Wednesday 28th April 2004
quotequote all
I've ran Memtest in order to get to the bottom of 'the dreaded blue screen of death' (tm).

The results showed that the memory had about 4000 errors, doh!

Im currently running 192 Meg of RAM, in what I'd guess to be 3 * 64 meg chips.

The errors were all from 156M upwards, so presumably, only in one chip. (I dont know the difference between dimms and simms etc).

How do i tell which bank the error is in, without taking each one out and running individual tests, or is this the only way?

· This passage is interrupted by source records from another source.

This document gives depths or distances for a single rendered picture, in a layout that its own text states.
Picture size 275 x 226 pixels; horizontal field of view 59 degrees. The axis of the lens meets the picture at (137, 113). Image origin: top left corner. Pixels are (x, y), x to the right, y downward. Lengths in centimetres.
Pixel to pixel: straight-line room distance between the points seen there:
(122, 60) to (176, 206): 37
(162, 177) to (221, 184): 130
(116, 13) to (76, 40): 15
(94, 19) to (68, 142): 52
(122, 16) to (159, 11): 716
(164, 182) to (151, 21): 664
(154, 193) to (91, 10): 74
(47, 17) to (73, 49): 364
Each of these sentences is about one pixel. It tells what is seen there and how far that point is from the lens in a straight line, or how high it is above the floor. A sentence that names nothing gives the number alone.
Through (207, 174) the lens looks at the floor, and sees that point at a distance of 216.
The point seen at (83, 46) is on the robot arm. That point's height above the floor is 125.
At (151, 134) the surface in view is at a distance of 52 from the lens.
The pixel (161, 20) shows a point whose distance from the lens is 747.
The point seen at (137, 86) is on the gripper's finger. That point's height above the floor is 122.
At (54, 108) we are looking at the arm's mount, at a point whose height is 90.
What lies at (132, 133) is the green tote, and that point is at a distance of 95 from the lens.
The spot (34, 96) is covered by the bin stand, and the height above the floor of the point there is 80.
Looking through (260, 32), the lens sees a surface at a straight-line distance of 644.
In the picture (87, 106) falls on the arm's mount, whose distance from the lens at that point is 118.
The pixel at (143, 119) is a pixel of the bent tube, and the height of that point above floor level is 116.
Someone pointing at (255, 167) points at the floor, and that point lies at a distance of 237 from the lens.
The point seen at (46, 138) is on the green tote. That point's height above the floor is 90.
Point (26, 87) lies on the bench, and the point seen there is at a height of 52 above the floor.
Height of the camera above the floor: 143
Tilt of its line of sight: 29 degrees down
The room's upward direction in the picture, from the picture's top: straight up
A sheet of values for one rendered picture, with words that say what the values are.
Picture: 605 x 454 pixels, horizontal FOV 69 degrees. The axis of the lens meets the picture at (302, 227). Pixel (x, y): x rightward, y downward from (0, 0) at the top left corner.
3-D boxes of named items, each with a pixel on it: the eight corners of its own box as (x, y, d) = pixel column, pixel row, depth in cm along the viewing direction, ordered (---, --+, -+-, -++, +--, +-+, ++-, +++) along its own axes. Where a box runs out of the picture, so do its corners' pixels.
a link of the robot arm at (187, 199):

IS it better to replace just the one bank, or swap them all as a matter of course - I'd probably pit about 500 meg in if i did this.

What do you think?

MrF

jam1et

1,536 posts

257 months

Wednesday 28th April 2004
quotequote all
The simplest method of isolating failed RAM modules after running memtest is unfortunately,like you said, to remove the modules in turn and re-run the test. You dont have to replace them all, just the faulty one. Make sure any new ram is compatible though.

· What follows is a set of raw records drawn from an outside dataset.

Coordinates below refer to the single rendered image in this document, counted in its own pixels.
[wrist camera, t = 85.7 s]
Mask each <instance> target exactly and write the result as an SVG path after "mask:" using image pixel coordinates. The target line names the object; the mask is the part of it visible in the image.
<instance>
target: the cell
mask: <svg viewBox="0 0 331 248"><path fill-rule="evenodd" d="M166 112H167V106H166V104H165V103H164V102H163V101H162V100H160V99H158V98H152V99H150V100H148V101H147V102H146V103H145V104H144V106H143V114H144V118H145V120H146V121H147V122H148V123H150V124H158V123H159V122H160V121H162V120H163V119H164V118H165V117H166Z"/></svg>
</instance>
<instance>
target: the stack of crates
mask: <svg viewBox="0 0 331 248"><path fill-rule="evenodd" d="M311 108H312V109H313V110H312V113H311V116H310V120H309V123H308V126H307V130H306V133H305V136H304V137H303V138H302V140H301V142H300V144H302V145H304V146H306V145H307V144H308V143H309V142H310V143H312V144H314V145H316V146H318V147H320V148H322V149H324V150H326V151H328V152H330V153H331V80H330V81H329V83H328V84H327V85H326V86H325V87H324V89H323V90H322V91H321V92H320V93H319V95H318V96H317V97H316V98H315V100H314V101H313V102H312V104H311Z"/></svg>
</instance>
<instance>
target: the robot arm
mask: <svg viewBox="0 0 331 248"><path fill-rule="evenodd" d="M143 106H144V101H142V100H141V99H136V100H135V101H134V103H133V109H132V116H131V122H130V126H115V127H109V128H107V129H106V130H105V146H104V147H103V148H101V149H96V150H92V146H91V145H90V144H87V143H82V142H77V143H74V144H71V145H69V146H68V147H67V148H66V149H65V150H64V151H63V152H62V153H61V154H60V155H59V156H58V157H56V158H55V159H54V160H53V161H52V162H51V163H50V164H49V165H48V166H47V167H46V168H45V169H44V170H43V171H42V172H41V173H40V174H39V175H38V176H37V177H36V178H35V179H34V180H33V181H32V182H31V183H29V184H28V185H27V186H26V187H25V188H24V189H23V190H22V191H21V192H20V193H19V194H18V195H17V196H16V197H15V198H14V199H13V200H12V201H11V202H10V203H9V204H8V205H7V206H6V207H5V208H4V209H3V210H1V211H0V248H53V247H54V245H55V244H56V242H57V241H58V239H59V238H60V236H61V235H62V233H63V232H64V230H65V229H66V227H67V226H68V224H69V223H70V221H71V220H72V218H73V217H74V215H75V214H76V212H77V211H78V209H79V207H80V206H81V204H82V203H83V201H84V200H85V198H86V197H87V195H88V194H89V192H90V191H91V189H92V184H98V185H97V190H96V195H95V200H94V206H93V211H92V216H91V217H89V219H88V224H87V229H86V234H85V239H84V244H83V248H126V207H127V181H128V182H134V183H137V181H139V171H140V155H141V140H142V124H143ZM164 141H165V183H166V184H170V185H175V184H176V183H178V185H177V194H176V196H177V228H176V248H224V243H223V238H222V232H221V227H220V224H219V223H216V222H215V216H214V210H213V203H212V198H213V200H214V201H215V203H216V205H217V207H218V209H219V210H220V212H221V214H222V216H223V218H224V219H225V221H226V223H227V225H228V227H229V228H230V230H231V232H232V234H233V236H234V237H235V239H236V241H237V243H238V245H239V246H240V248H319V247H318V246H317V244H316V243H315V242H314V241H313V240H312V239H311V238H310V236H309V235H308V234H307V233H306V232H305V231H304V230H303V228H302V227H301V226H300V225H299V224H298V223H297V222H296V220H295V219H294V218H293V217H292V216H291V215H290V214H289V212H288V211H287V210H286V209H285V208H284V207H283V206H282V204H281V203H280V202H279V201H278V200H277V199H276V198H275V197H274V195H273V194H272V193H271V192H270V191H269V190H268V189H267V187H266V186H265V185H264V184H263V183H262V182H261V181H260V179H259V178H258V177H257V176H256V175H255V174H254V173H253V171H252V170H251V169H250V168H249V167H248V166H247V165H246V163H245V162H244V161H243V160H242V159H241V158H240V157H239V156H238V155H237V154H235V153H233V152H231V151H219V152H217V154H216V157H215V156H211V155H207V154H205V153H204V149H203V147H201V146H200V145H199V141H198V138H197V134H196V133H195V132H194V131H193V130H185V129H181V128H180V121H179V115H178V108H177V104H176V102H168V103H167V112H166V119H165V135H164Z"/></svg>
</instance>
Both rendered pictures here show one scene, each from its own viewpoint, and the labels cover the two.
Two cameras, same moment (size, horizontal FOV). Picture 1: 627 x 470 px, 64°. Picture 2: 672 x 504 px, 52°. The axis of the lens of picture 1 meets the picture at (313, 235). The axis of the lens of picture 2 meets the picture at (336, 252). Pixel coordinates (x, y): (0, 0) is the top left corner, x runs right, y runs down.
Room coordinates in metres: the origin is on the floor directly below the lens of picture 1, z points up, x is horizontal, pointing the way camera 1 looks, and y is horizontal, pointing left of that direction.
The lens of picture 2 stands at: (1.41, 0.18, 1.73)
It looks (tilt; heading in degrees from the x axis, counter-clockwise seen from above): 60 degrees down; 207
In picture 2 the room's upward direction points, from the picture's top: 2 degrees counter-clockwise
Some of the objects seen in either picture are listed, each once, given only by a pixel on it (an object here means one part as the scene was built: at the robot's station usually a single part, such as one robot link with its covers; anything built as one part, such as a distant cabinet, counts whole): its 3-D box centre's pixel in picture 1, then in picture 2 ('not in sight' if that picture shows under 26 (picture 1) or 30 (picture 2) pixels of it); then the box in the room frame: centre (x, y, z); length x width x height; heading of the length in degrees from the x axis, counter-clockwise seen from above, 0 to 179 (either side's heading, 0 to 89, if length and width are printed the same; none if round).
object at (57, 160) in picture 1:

>> Edited by jam1et on Wednesday 28th April 14:26

Plotloss

67,280 posts

275 months

Wednesday 28th April 2004
quotequote all
Pull bank 3 (or 2 if its 0 indexed) first though.

pdV6

16,442 posts

266 months

Wednesday 28th April 2004
quotequote all
Plotloss said:
Pull bank 3 (or 2 if its 0 indexed) first though.

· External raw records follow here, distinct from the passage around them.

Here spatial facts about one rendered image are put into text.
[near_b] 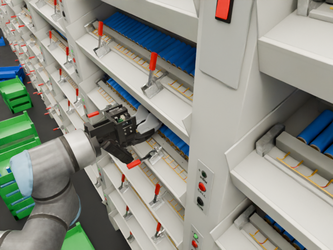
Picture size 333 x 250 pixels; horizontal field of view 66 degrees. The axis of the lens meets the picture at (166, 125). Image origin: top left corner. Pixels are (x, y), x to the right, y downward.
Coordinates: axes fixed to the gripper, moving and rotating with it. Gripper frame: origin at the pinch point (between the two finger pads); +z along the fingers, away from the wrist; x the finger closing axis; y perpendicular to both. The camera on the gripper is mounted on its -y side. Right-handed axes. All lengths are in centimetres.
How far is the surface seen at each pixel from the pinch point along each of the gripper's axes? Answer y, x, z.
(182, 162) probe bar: -2.2, -15.2, -3.8
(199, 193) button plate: 2.5, -26.9, -9.0
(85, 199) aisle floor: -100, 70, -17
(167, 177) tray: -6.2, -14.0, -7.5
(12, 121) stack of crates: -65, 136, -37
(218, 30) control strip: 33.1, -27.1, -8.1
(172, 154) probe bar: -2.3, -11.5, -3.8
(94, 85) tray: -4.0, 37.4, -3.5
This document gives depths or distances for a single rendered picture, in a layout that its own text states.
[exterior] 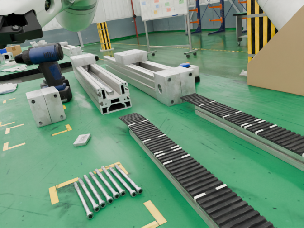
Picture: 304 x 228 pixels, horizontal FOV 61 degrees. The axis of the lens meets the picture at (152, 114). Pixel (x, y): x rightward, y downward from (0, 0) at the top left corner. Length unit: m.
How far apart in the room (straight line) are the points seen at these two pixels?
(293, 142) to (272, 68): 0.40
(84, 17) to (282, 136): 0.42
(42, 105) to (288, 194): 0.68
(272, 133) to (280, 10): 0.54
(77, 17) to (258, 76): 0.60
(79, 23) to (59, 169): 0.29
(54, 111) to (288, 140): 0.65
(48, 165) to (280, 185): 0.45
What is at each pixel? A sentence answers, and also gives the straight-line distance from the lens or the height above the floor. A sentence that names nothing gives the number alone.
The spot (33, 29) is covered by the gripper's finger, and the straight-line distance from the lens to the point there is 0.34.
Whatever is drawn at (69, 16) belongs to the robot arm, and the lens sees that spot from 0.52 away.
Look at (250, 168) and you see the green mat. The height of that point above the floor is 0.78.
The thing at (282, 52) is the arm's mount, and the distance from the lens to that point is 0.83.
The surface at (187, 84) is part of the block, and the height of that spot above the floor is 0.83.
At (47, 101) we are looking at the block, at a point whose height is 0.85.
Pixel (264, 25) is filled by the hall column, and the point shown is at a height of 0.71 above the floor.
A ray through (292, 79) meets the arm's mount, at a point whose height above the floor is 0.82.
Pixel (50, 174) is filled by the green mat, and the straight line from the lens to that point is 0.57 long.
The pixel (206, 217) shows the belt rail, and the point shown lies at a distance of 0.37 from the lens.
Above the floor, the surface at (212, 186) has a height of 0.81.
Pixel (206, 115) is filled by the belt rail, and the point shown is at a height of 0.79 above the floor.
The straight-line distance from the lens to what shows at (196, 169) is 0.42.
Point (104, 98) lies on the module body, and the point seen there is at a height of 0.83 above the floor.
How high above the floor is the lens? 1.05
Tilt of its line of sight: 21 degrees down
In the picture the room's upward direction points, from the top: 9 degrees counter-clockwise
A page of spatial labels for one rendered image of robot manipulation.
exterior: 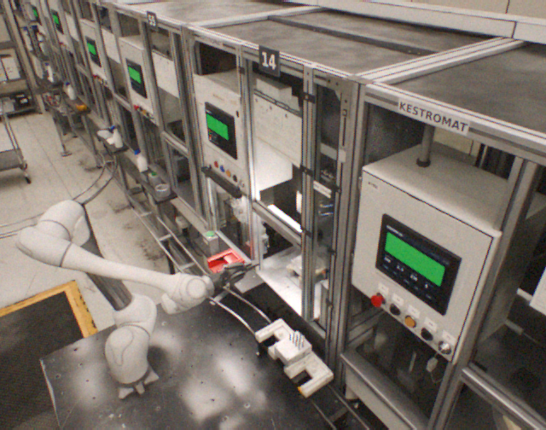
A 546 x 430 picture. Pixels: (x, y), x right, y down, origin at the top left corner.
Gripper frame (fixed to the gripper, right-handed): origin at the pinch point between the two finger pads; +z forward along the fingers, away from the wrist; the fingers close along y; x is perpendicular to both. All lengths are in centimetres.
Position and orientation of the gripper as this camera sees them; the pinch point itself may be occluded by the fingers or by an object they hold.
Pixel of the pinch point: (251, 264)
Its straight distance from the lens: 187.7
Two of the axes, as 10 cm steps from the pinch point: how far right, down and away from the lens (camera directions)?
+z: 8.2, -3.4, 4.6
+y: -0.2, -8.2, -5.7
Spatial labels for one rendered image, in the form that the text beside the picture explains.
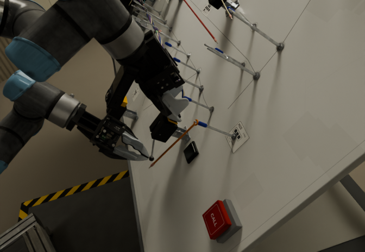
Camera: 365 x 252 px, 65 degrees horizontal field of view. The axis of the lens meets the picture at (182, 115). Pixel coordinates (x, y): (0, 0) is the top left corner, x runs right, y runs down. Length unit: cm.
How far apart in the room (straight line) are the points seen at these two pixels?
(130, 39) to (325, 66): 33
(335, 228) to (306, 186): 43
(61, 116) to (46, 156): 184
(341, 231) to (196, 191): 42
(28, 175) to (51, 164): 18
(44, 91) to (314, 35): 56
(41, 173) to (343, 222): 203
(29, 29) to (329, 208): 83
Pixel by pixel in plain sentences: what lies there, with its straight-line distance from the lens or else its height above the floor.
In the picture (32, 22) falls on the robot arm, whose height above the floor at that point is 143.
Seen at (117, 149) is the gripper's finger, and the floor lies 108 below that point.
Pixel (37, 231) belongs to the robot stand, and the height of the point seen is 23.
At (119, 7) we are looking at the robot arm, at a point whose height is 141.
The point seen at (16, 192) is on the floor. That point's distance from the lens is 242.
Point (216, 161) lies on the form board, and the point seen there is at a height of 109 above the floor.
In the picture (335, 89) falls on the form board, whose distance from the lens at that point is 50.
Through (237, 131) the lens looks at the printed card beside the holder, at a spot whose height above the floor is 115.
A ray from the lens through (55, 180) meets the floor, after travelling 231.
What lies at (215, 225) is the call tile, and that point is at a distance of 54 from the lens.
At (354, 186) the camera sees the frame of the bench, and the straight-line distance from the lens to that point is 99.
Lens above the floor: 158
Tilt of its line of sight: 42 degrees down
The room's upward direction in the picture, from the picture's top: 12 degrees counter-clockwise
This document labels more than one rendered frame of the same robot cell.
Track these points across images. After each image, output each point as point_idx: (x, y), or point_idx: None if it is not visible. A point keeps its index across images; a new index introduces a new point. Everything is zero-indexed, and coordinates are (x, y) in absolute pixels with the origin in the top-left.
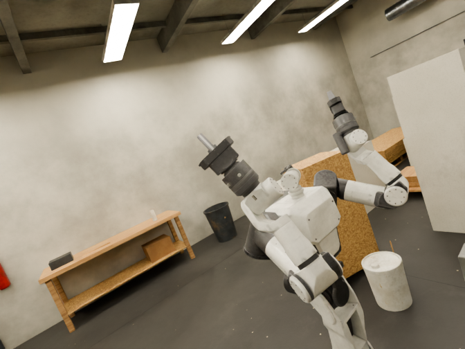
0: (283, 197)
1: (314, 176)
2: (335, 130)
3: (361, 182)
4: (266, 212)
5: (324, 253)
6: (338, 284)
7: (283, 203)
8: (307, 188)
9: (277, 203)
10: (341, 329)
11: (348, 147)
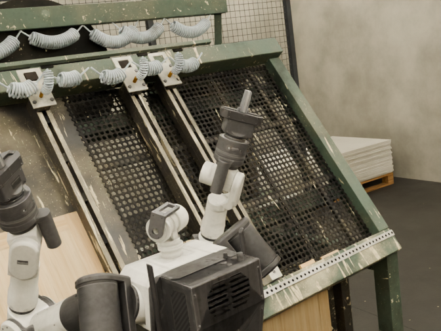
0: (189, 263)
1: (112, 274)
2: (33, 210)
3: (50, 308)
4: (228, 231)
5: (195, 238)
6: None
7: (199, 247)
8: (144, 267)
9: (207, 251)
10: None
11: (42, 238)

I'd agree - memory is usually (always?) counted from the 1st bank upwards, so errors in the top 3rd should be contained to the module in the 3rd bank.

[Should note that this assumes single module memory banks, given that you're running with 3 modules at present]

mrflibbles

Original Poster:

7,705 posts

288 months

Wednesday 28th April 2004
quotequote all
Thanks for the advice.

When buying my new memory, how do I tell if i need Dimm, Simms, Dipps, Sipps, P's or Q's?

Does RAM have different access speeds, some of which may not be comaptible?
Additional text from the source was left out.